What you are asked to do:
Only one stretch of the data below is wanted: the lines starting at the one with "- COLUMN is" and ending at the one with "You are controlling", both included, given again exactly.

====== Supplied material

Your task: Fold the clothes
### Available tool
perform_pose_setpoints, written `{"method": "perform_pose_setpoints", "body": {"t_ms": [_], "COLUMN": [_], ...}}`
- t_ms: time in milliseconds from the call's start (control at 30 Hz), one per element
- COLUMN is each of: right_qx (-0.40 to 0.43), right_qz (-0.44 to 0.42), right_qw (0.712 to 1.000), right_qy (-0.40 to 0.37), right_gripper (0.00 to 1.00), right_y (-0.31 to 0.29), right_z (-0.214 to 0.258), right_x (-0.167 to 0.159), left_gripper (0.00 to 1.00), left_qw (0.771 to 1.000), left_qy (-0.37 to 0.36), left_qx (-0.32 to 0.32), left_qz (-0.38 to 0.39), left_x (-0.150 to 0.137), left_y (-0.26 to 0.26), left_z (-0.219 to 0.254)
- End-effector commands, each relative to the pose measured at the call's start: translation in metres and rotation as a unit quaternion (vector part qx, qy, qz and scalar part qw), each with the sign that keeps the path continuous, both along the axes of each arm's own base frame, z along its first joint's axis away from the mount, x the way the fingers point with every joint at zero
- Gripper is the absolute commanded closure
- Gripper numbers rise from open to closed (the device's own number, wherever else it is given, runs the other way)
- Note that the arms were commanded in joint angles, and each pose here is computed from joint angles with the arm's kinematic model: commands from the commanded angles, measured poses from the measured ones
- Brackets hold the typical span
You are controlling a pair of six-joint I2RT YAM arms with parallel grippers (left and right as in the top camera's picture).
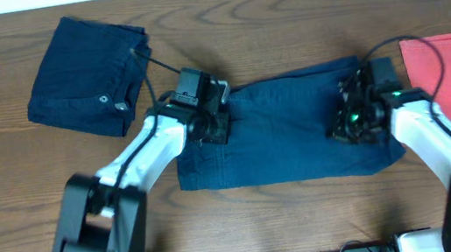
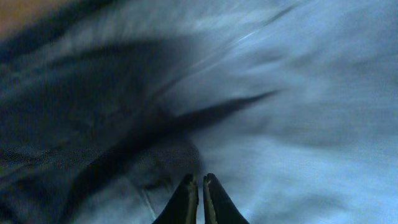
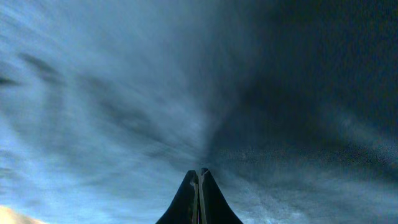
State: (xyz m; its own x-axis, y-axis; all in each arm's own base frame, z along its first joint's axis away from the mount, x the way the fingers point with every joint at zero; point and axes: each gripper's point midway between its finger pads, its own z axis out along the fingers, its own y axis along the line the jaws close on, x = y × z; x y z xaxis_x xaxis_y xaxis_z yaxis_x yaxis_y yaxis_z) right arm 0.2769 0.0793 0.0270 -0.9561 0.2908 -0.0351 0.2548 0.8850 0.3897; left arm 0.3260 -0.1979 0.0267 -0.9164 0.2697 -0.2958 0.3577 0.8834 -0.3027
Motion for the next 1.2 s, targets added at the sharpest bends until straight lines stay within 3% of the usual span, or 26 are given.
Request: {"method": "perform_pose_setpoints", "body": {"t_ms": [0, 167, 267, 367, 467, 600, 667, 867, 1167], "right_qx": [-0.042, -0.178, -0.224, -0.195, -0.114, 0.049, 0.072, 0.057, 0.016], "right_qz": [-0.047, -0.121, -0.142, -0.121, -0.048, 0.083, 0.088, -0.005, -0.082], "right_qw": [0.996, 0.968, 0.955, 0.965, 0.988, 0.995, 0.989, 0.983, 0.987], "right_qy": [0.062, 0.131, 0.133, 0.126, 0.094, -0.041, -0.097, -0.176, -0.137], "right_gripper": [0.99, 0.99, 0.99, 0.99, 0.99, 0.99, 0.99, 0.99, 0.99], "right_y": [-0.014, -0.065, -0.086, -0.077, -0.048, 0.01, 0.018, 0.008, -0.001], "right_z": [-0.024, -0.041, -0.042, -0.042, -0.033, 0.016, 0.041, 0.075, 0.022], "right_x": [-0.018, -0.05, -0.055, -0.052, -0.04, -0.014, -0.003, 0.035, 0.065], "left_gripper": [0.94, 0.94, 0.94, 0.94, 0.93, 0.9, 0.9, 0.89, 0.89], "left_qw": [0.997, 0.984, 0.98, 0.983, 0.991, 0.998, 0.997, 0.997, 0.994], "left_qy": [0.009, 0.013, 0.016, 0.02, 0.02, 0.018, 0.017, 0.042, 0.07], "left_qx": [0.075, 0.164, 0.176, 0.157, 0.096, -0.044, -0.072, -0.054, 0.064], "left_qz": [0.018, 0.068, 0.09, 0.098, 0.087, 0.05, 0.036, -0.029, -0.062], "left_x": [0.002, 0.005, 0.008, 0.009, 0.006, -0.005, -0.013, -0.05, -0.086], "left_y": [0.03, 0.077, 0.095, 0.097, 0.078, 0.028, 0.011, -0.026, -0.018], "left_z": [-0.027, -0.033, -0.027, -0.013, 0.011, 0.057, 0.069, 0.052, -0.005]}}
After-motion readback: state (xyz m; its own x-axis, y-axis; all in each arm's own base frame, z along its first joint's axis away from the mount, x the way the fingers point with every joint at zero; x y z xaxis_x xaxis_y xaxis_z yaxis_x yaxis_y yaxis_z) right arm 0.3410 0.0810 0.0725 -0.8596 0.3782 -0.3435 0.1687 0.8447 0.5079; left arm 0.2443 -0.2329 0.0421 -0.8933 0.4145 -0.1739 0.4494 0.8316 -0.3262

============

Written response:
- COLUMN is each of: right_qx (-0.40 to 0.43), right_qz (-0.44 to 0.42), right_qw (0.712 to 1.000), right_qy (-0.40 to 0.37), right_gripper (0.00 to 1.00), right_y (-0.31 to 0.29), right_z (-0.214 to 0.258), right_x (-0.167 to 0.159), left_gripper (0.00 to 1.00), left_qw (0.771 to 1.000), left_qy (-0.37 to 0.36), left_qx (-0.32 to 0.32), left_qz (-0.38 to 0.39), left_x (-0.150 to 0.137), left_y (-0.26 to 0.26), left_z (-0.219 to 0.254)
- End-effector commands, each relative to the pose measured at the call's start: translation in metres and rotation as a unit quaternion (vector part qx, qy, qz and scalar part qw), each with the sign that keeps the path continuous, both along the axes of each arm's own base frame, z along its first joint's axis away from the mount, x the way the fingers point with every joint at zero
- Gripper is the absolute commanded closure
- Gripper numbers rise from open to closed (the device's own number, wherever else it is given, runs the other way)
- Note that the arms were commanded in joint angles, and each pose here is computed from joint angles with the arm's kinematic model: commands from the commanded angles, measured poses from the measured ones
- Brackets hold the typical span
You are controlling a pair of six-joint I2RT YAM arms with parallel grippers (left and right as in the top camera's picture).

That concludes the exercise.